OpenText Analytics Database 26.2.x – Consuming data from Kafka

Kafka-Integration: Manually consume data from Kafka

Mon, 01 Jan 0001 00:00:00 +0000

You can manually load streaming data from Kafka into OpenText™ Analytics Database using a COPY statement, just as you can load a finite set of data from a file or other source. Unlike a standard data source, Kafka data arrives continuously as a stream of messages that you must parse before loading into the database. Use Kafka functions in the COPY statement to prepare the data stream.

This example incrementally builds a COPY statement that manually loads JSON-encoded data from a Kafka topic named web_hits. The web_hits topic streams server logs of web site requests.

For information about loading data into the database, see Data load.

Creating the target table

To determine the target table schema, you must identify the message structure. The following is a sample of the web_hits stream:

{"url": "list.jsp", "ip": "144.177.38.106", "date": "2017/05/02 20:56:00",
"user-agent": "Mozilla/5.0 (compatible; MSIE 6.0; Windows NT 6.0; Trident/5.1)"}
{"url": "search/wp-content.html", "ip": "215.141.172.28", "date": "2017/05/02 20:56:01",
"user-agent": "Opera/9.53.(Windows NT 5.2; sl-SI) Presto/2.9.161 Version/10.00"}

This topic streams JSON-encoded data. Because JSON data is inconsistent and might contain unpredictable added values, store this data stream in a flex table. Flex tables dynamically accept additional fields that appear in the data.

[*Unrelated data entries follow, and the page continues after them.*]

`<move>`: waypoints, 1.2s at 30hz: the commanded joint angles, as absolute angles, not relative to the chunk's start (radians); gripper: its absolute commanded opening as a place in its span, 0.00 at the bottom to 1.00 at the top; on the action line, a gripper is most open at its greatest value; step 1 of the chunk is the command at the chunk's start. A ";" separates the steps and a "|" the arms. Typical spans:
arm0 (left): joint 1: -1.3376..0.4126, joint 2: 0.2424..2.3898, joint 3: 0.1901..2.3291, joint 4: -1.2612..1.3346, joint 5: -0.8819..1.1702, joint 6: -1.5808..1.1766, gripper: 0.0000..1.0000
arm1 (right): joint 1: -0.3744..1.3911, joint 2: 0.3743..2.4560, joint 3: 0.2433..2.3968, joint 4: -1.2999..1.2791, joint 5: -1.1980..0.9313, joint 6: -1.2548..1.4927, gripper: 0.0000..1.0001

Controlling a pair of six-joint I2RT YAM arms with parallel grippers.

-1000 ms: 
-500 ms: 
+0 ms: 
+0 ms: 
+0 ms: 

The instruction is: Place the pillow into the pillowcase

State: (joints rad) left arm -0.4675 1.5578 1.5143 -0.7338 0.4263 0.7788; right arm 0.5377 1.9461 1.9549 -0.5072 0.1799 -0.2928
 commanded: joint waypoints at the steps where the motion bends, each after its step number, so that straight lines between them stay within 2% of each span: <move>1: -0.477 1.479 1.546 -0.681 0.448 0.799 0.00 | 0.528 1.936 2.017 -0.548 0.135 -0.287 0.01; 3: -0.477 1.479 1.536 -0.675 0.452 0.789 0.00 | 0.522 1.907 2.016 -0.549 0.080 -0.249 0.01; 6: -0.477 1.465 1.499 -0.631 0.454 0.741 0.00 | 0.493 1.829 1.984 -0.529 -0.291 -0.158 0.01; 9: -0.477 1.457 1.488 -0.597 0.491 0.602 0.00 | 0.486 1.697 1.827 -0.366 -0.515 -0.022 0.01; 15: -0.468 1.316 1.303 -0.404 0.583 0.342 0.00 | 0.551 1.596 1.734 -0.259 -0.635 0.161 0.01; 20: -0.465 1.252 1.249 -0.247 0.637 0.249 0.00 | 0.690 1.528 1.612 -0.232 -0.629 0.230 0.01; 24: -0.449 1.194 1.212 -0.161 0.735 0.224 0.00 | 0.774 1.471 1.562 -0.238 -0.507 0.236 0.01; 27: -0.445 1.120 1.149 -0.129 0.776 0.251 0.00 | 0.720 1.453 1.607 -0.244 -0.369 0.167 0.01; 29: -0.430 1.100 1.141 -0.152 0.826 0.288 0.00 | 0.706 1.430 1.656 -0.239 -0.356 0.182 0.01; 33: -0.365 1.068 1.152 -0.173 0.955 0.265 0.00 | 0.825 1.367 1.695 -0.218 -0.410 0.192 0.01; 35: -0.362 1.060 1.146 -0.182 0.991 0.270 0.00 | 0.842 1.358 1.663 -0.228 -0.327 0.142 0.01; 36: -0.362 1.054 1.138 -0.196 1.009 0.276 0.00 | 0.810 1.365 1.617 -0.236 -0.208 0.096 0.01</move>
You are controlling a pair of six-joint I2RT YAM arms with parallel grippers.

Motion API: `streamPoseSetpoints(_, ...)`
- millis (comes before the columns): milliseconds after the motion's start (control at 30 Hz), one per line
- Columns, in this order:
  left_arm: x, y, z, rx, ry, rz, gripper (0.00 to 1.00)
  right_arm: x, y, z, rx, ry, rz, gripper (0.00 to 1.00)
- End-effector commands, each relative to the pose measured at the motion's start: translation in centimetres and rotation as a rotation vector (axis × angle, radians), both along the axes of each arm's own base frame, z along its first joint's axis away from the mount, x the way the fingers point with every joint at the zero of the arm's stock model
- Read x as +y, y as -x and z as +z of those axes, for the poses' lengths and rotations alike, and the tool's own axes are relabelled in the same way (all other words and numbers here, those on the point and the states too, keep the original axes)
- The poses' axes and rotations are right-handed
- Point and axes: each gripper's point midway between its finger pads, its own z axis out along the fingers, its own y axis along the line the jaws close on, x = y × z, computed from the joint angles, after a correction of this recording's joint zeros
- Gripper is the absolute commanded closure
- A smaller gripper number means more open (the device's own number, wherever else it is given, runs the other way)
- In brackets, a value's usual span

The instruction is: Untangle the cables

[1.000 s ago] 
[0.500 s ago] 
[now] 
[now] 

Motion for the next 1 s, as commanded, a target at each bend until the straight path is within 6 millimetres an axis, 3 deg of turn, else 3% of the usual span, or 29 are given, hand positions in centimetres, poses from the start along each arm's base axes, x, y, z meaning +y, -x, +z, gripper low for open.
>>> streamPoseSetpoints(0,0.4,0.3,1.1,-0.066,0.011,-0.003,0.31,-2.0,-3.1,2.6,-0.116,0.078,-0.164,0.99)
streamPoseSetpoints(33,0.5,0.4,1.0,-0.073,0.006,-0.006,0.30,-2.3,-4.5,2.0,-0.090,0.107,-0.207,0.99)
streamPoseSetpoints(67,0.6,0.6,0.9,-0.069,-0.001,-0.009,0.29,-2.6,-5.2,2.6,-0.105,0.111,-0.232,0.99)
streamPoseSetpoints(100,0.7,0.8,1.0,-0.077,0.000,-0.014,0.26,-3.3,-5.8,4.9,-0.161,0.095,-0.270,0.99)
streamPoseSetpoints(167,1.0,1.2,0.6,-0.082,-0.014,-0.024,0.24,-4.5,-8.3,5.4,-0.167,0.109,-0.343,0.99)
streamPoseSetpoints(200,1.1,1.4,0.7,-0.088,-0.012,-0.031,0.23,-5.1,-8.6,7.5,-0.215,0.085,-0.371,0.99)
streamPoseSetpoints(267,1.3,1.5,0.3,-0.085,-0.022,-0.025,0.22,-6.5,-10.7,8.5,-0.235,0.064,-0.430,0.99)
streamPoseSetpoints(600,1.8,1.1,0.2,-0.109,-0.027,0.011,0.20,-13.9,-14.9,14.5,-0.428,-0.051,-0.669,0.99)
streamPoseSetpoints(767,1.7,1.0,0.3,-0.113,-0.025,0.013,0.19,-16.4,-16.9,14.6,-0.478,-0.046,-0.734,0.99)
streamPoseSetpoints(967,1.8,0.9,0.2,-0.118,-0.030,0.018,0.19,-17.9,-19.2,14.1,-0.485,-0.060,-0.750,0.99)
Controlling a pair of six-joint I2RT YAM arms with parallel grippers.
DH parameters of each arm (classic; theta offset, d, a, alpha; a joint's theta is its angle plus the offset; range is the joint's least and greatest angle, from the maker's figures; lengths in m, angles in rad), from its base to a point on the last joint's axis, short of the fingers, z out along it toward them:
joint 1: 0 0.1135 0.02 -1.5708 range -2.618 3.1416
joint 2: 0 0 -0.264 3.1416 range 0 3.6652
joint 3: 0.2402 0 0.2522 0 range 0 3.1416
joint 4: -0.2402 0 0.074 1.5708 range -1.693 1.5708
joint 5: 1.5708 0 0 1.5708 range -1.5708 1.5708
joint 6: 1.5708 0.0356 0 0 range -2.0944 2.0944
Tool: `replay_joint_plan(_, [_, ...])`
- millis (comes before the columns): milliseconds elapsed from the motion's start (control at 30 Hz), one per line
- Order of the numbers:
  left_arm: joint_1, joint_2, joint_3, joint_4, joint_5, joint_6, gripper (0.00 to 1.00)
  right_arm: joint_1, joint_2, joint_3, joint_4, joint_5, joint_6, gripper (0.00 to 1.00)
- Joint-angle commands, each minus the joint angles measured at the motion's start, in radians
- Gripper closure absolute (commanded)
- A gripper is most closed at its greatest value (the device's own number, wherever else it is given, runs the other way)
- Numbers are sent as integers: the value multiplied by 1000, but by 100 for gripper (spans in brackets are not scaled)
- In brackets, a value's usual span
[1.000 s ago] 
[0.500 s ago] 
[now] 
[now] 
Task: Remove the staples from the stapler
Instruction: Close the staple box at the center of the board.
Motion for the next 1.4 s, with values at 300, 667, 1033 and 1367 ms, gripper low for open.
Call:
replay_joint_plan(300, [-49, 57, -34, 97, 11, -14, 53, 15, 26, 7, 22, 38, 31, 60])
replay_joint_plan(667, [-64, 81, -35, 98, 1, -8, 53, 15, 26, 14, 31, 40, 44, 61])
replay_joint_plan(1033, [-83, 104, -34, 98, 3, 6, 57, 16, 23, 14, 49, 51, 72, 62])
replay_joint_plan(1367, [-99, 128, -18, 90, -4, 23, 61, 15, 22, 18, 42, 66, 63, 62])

The following statement creates a flex table named web_table to store the data stream:

=> CREATE FLEX TABLE web_table();

To begin the COPY statement, add the web_table as the target table:

COPY web_table

For more information about flex tables, see Flex tables.

Note

If you are copying data containing default values into a flex table, you must identify the default value column as __raw__. For more information, see Bulk Loading Data into Flex Tables.

Defining KafkaSource

The source of your COPY statement is always KafkaSource. KafkaSource accepts details about the data stream, Kafka brokers, and additional processing options to continuously load data until an end condition is met.

Stream details

The stream parameter defines the data segment that you want to load from one or more topic partitions. Each Kafka topic splits its messages into different partitions to get scalable throughput. Kafka keeps a backlog of messages for each topic according to rules set by the Kafka administrator. You can choose to load some or all of the messages in the backlog, or just load the currently streamed messages.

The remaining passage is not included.